:: YOUR ASSIGNMENT ::
Every entry is to be restated exactly; pictures are not part of the copy.

Excerpts from a dataset
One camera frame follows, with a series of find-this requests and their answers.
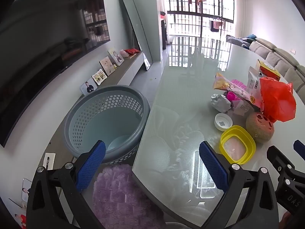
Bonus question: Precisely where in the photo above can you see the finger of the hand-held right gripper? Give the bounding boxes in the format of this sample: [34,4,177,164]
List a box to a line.
[266,145,298,189]
[294,140,305,160]

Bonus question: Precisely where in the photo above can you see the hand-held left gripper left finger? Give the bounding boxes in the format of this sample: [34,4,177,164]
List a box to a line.
[26,140,106,229]

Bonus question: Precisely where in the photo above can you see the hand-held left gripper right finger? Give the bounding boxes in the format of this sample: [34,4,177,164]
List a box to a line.
[199,141,279,229]

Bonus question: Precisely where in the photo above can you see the yellow square plastic lid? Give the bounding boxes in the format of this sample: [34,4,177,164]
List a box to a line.
[220,125,256,165]

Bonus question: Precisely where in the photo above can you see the round tan ball with holes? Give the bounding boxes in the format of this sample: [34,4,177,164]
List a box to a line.
[245,112,274,144]

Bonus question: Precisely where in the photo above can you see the white round lid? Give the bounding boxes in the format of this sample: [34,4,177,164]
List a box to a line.
[214,113,233,131]

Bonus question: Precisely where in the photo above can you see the red plastic bag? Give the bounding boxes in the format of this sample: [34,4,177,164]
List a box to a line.
[259,77,297,123]

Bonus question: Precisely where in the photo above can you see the grey perforated plastic basket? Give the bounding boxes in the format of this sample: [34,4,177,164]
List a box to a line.
[62,85,151,165]

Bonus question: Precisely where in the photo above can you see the white and blue pouch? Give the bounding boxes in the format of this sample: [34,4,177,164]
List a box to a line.
[246,66,262,96]

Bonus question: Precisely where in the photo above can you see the yellow and pink snack packet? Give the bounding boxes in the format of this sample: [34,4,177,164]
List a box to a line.
[213,73,265,111]

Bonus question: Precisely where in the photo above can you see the yellow medicine box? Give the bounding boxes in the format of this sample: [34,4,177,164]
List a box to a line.
[255,59,281,81]

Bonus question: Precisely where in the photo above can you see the person's right forearm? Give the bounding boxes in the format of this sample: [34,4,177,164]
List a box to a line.
[281,212,293,229]

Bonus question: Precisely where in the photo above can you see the pen on white paper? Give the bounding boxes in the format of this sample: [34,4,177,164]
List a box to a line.
[43,153,56,170]

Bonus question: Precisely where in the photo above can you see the purple fluffy rug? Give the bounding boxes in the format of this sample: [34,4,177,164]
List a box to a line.
[92,164,165,229]

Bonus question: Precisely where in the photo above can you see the white printed wrapper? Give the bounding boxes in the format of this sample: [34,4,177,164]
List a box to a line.
[235,100,254,116]

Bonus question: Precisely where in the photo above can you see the crumpled white paper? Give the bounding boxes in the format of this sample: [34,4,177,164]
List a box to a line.
[210,94,231,113]

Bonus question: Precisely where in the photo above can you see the pink plastic mesh basket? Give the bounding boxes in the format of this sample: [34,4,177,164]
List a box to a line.
[225,79,248,102]

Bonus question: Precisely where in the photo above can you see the grey sofa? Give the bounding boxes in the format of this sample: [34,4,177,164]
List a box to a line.
[248,38,305,105]

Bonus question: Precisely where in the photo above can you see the photo with red-clothed figure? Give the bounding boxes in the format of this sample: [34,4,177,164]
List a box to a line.
[14,213,27,229]

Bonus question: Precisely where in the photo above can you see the long low television cabinet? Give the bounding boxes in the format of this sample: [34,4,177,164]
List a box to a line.
[21,50,146,229]

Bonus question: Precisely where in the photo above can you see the checkered cloth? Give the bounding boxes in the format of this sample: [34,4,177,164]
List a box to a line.
[225,35,250,50]

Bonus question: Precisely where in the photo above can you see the clothes on drying rack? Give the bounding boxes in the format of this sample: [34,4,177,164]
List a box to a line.
[209,17,226,32]

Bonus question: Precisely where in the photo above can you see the dark narrow cabinet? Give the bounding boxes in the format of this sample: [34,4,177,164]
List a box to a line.
[160,11,168,50]

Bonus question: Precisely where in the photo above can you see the tall standing mirror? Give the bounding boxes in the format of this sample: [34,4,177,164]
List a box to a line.
[120,0,153,71]

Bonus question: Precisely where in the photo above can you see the black window grille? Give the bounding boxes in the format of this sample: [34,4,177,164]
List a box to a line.
[167,0,236,41]

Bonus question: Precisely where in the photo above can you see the rounded photo frame with portrait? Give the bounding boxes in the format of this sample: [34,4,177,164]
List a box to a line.
[22,178,32,202]

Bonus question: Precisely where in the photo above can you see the photo frame with dark-suited portrait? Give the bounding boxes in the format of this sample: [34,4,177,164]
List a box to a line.
[80,77,98,95]

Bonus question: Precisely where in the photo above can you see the scalloped white photo frame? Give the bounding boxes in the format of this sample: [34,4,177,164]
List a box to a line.
[92,69,107,85]

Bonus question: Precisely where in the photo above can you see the square photo frame with drawings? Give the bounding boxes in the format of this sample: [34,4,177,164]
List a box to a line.
[99,56,115,76]

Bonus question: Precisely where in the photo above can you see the photo frame with child picture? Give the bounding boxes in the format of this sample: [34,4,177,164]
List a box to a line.
[108,48,125,66]

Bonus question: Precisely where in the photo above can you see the wall-mounted black television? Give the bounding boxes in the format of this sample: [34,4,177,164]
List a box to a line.
[0,0,111,148]

:: OUTPUT OF THE TASK ::
One camera frame follows, with a series of find-this requests and their answers.
Bonus question: Precisely where in the photo above can you see the finger of the hand-held right gripper? Give the bounding boxes in the format of this sample: [34,4,177,164]
List a box to a line.
[266,145,298,189]
[294,140,305,160]

Bonus question: Precisely where in the photo above can you see the hand-held left gripper left finger? Give the bounding boxes in the format of this sample: [34,4,177,164]
List a box to a line.
[26,140,106,229]

Bonus question: Precisely where in the photo above can you see the hand-held left gripper right finger? Give the bounding boxes in the format of this sample: [34,4,177,164]
List a box to a line.
[199,141,279,229]

Bonus question: Precisely where in the photo above can you see the yellow square plastic lid? Give the bounding boxes in the format of this sample: [34,4,177,164]
List a box to a line.
[220,125,256,165]

Bonus question: Precisely where in the photo above can you see the round tan ball with holes? Give the bounding boxes in the format of this sample: [34,4,177,164]
List a box to a line.
[245,112,274,144]

Bonus question: Precisely where in the photo above can you see the white round lid? Give the bounding boxes in the format of this sample: [34,4,177,164]
List a box to a line.
[214,113,233,131]

Bonus question: Precisely where in the photo above can you see the red plastic bag? Give the bounding boxes in the format of this sample: [34,4,177,164]
List a box to a line.
[259,77,297,123]

Bonus question: Precisely where in the photo above can you see the grey perforated plastic basket? Give the bounding boxes in the format of this sample: [34,4,177,164]
List a box to a line.
[62,85,151,165]

Bonus question: Precisely where in the photo above can you see the white and blue pouch? Give the bounding boxes in the format of this sample: [34,4,177,164]
List a box to a line.
[246,66,262,96]

Bonus question: Precisely where in the photo above can you see the yellow and pink snack packet? Give the bounding boxes in the format of this sample: [34,4,177,164]
List a box to a line.
[213,73,265,111]

Bonus question: Precisely where in the photo above can you see the yellow medicine box? Give the bounding boxes in the format of this sample: [34,4,177,164]
List a box to a line.
[255,59,281,81]

Bonus question: Precisely where in the photo above can you see the person's right forearm? Give the bounding boxes in the format of this sample: [34,4,177,164]
List a box to a line.
[281,212,293,229]

Bonus question: Precisely where in the photo above can you see the pen on white paper? Give the bounding boxes in the format of this sample: [34,4,177,164]
List a box to a line.
[43,153,56,170]

Bonus question: Precisely where in the photo above can you see the purple fluffy rug? Give the bounding boxes in the format of this sample: [34,4,177,164]
List a box to a line.
[92,164,165,229]

Bonus question: Precisely where in the photo above can you see the white printed wrapper? Give the bounding boxes in the format of this sample: [34,4,177,164]
List a box to a line.
[235,100,254,116]

Bonus question: Precisely where in the photo above can you see the crumpled white paper? Give the bounding boxes in the format of this sample: [34,4,177,164]
List a box to a line.
[210,94,231,113]

Bonus question: Precisely where in the photo above can you see the pink plastic mesh basket? Give the bounding boxes in the format of this sample: [34,4,177,164]
List a box to a line.
[225,79,248,102]

Bonus question: Precisely where in the photo above can you see the grey sofa? Give the bounding boxes in the format of this sample: [34,4,177,164]
List a box to a line.
[248,38,305,105]

Bonus question: Precisely where in the photo above can you see the photo with red-clothed figure? Give the bounding boxes in the format of this sample: [34,4,177,164]
List a box to a line.
[14,213,27,229]

Bonus question: Precisely where in the photo above can you see the long low television cabinet? Give the bounding boxes in the format of this sample: [34,4,177,164]
List a box to a line.
[21,50,146,229]

Bonus question: Precisely where in the photo above can you see the checkered cloth? Give the bounding boxes in the format of this sample: [34,4,177,164]
List a box to a line.
[225,35,250,50]

Bonus question: Precisely where in the photo above can you see the clothes on drying rack? Give the bounding boxes in the format of this sample: [34,4,177,164]
List a box to a line.
[209,17,226,32]

Bonus question: Precisely where in the photo above can you see the dark narrow cabinet? Give the bounding boxes in the format of this sample: [34,4,177,164]
List a box to a line.
[160,11,168,50]

Bonus question: Precisely where in the photo above can you see the tall standing mirror? Give the bounding boxes in the format of this sample: [34,4,177,164]
List a box to a line.
[120,0,153,71]

Bonus question: Precisely where in the photo above can you see the black window grille? Give the bounding boxes in the format of this sample: [34,4,177,164]
List a box to a line.
[167,0,236,41]

Bonus question: Precisely where in the photo above can you see the rounded photo frame with portrait? Give the bounding boxes in the format of this sample: [34,4,177,164]
List a box to a line.
[22,178,32,202]

Bonus question: Precisely where in the photo above can you see the photo frame with dark-suited portrait? Give the bounding boxes in the format of this sample: [34,4,177,164]
List a box to a line.
[80,77,98,95]

Bonus question: Precisely where in the photo above can you see the scalloped white photo frame? Give the bounding boxes in the format of this sample: [34,4,177,164]
List a box to a line.
[92,69,107,85]

Bonus question: Precisely where in the photo above can you see the square photo frame with drawings? Give the bounding boxes in the format of this sample: [34,4,177,164]
List a box to a line.
[99,56,115,76]

Bonus question: Precisely where in the photo above can you see the photo frame with child picture? Give the bounding boxes in the format of this sample: [34,4,177,164]
List a box to a line.
[108,48,125,66]

Bonus question: Precisely where in the photo above can you see the wall-mounted black television? Give the bounding boxes in the format of this sample: [34,4,177,164]
List a box to a line.
[0,0,111,148]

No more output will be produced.